▸ Data excerpt:
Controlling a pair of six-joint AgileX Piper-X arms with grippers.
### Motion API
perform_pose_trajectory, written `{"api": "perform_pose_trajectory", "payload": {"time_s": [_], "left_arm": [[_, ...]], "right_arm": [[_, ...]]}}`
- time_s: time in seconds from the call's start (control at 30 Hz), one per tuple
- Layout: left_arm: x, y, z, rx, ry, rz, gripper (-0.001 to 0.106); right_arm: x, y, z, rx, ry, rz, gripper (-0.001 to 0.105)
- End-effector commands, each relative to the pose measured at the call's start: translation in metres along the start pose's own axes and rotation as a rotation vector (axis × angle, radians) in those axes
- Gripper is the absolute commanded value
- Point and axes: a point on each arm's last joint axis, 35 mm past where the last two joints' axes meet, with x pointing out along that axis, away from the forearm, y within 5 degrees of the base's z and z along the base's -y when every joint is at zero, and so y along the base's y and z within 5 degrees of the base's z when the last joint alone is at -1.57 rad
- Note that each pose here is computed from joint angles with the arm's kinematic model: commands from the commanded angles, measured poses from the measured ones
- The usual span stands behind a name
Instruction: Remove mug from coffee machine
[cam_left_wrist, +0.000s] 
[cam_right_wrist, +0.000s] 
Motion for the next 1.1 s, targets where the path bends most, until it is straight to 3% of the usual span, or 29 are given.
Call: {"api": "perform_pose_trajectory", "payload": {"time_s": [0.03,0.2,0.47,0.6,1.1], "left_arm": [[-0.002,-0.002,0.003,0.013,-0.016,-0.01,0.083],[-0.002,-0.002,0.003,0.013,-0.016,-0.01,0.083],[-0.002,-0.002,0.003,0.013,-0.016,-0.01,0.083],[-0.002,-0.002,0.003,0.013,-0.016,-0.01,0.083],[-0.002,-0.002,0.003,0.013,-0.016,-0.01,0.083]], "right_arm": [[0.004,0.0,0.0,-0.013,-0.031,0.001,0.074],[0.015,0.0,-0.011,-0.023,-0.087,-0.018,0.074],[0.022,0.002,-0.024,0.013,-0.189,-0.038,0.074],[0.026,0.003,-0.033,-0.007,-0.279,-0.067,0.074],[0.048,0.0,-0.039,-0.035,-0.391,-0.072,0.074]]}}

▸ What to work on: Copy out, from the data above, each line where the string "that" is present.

▸ Answer box:
- Point and axes: a point on each arm's last joint axis, 35 mm past where the last two joints' axes meet, with x pointing out along that axis, away from the forearm, y within 5 degrees of the base's z and z along the base's -y when every joint is at zero, and so y along the base's y and z within 5 degrees of the base's z when the last joint alone is at -1.57 rad
- Note that each pose here is computed from joint angles with the arm's kinematic model: commands from the commanded angles, measured poses from the measured ones

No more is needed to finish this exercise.